[Given material — start]
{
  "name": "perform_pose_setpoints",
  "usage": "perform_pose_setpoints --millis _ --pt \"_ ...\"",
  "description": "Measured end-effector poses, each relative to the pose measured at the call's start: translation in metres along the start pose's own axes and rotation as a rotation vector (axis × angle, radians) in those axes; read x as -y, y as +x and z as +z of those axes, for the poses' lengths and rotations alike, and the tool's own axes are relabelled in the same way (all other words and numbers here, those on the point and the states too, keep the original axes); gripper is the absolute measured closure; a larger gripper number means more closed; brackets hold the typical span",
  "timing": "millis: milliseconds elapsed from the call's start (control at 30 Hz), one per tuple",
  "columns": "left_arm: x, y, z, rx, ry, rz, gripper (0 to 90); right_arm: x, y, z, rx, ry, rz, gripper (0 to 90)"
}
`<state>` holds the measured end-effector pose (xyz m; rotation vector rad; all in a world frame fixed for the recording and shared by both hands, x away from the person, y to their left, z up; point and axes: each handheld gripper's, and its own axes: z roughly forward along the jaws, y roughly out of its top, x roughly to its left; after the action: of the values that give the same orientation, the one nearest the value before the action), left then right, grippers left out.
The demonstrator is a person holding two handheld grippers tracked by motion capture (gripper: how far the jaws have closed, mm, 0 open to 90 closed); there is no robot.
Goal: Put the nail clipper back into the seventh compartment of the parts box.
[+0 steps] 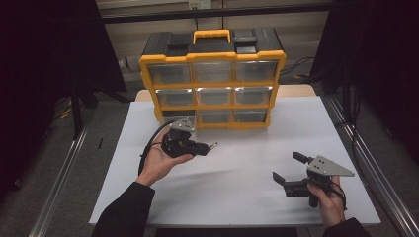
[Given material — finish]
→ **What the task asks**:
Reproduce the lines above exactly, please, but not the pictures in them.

→ **Finished task**:
{
  "name": "perform_pose_setpoints",
  "usage": "perform_pose_setpoints --millis _ --pt \"_ ...\"",
  "description": "Measured end-effector poses, each relative to the pose measured at the call's start: translation in metres along the start pose's own axes and rotation as a rotation vector (axis × angle, radians) in those axes; read x as -y, y as +x and z as +z of those axes, for the poses' lengths and rotations alike, and the tool's own axes are relabelled in the same way (all other words and numbers here, those on the point and the states too, keep the original axes); gripper is the absolute measured closure; a larger gripper number means more closed; brackets hold the typical span",
  "timing": "millis: milliseconds elapsed from the call's start (control at 30 Hz), one per tuple",
  "columns": "left_arm: x, y, z, rx, ry, rz, gripper (0 to 90); right_arm: x, y, z, rx, ry, rz, gripper (0 to 90)"
}
`<state>` holds the measured end-effector pose (xyz m; rotation vector rad; all in a world frame fixed for the recording and shared by both hands, x away from the person, y to their left, z up; point and axes: each handheld gripper's, and its own axes: z roughly forward along the jaws, y roughly out of its top, x roughly to its left; after the action: of the values that give the same orientation, the one nearest the value before the action), left then right, grippers left out.
The demonstrator is a person holding two handheld grippers tracked by motion capture (gripper: how far the jaws have closed, mm, 0 open to 90 closed); there is no robot.
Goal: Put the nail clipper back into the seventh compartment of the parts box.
[+0 steps] 

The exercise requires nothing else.